A charred note could also turn into cocktails. Kann aims to rethink the classics, not only incorporating Haitian and Caribbean fruits and ingredients, but, as Gourdet puts it, “breaking away from the way traditional cocktails are made, to keep it fun and interesting.”“The game plan includes a solid zero-proof program, in line with Gourdet’s sobriety.
The first draft menu, about 20 dishes, is subdivided into appetizers, hearth dishes, classic side dishes and desserts, all without dairy products or gluten. I’m curious about Spicy Cod Puff Pastry Puff Pastry and the challenge of creating buttery puff pastry without butter, though Gourdet says he found a good plant-based option. A Gourdet salad is always a must, with combinations and dressings like no other. At Kann, that means young coconuts, summer berries galore, cherries and baby lettuce with smoked peanuts and coconut vinegar – a similar salad showed up at a Kann pop-up. , and it was fantastic.
A few veggies pop out of the hearth section, including a whole head of jerk-spiced cauliflower along with grilled carrots served with smoked herring, a Haitian breakfast favorite, and an African-inspired pepper sauce. For his smoky prime rib, Gourdet will fuse the slow cooking of Texas barbecue with Haitian spices, all topped with Ti-Malice, a tangy Haitian condiment bright with red pearl onions, Scotch bonnet peppers and lime.
Humble side dishes might be the sleeping stars here. The powerfully earthy Haitian black mushroom rice, greasy with lima beans, almost stole the show at Kann’s Winter Village.
Kann’s philosophy includes a “deep commitment to diversity and gender diversity,” says Gourdet. For his head chef, he hired Bangkok native Varanya Geyoonsawat, one of his starting cooks with whom he remained in close contact throughout the restaurant’s birth.
Before Kann, Geyoonsawat never cooked Haitian food, but the two bonded over a shared tropical food cabinet – pineapples, tamarinds and chilies native to Haiti and Thailand. Gourdet calls her “a total badass, with a fantastic palate and incredible drive”. While chatting with Geyoonsawat, she calls her concert in Kann, her first time in charge of a kitchen, “a dream come true”.
During the pandemic, Gourdet had a revelation: he has everything he wants in life. Now, he tells me, he wants to give opportunities to his staff – the kind of growth and door-opening he got working for Jean-Georges, who ignited New York with high-end new French cuisine. lineup in the 2000s. “I look back now and want Kann to deliver that. I want it to be less about me, and more about the team and our collaborative efforts.

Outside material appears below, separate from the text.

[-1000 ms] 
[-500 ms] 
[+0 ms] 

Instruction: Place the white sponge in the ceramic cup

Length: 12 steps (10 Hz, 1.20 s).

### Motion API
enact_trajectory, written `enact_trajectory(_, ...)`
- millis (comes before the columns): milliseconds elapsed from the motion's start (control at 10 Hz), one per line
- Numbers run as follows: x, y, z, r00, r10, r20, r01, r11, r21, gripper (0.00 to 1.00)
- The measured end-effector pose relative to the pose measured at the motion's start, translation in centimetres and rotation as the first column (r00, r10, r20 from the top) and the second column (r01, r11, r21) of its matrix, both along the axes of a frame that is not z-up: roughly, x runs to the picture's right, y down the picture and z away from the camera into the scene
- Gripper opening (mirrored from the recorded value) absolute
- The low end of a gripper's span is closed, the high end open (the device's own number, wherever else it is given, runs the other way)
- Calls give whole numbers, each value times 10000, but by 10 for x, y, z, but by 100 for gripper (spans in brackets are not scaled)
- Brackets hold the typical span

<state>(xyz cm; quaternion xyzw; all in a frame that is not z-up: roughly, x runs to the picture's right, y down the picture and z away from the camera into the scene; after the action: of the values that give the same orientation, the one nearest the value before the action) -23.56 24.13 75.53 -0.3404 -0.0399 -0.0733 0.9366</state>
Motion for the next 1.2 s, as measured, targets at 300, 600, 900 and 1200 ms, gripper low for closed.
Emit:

For his part, Gourdet could do anything, anywhere right now. He entered the national conversation of celebrity chefs. Last December, Oprah hired him to cook for her holiday season with three other star chefs. In January, he appeared shirtless in Google feeds as his journey to losing a stressful 40 pounds went viral.
But Portland is his place. At 47, he is ready to bet everything on an ambitious project in a battered culinary scene and an uncertain world.
“We are honored and thrilled to do our part to help rebuild the city,” says Gourdet. “I believe in Portland. As someone who has lived here for 15 years, I just designed the restaurant I always wanted. I want it to be a place that brings people from around the world back to Portland.
Maybe he should stand for municipal elections?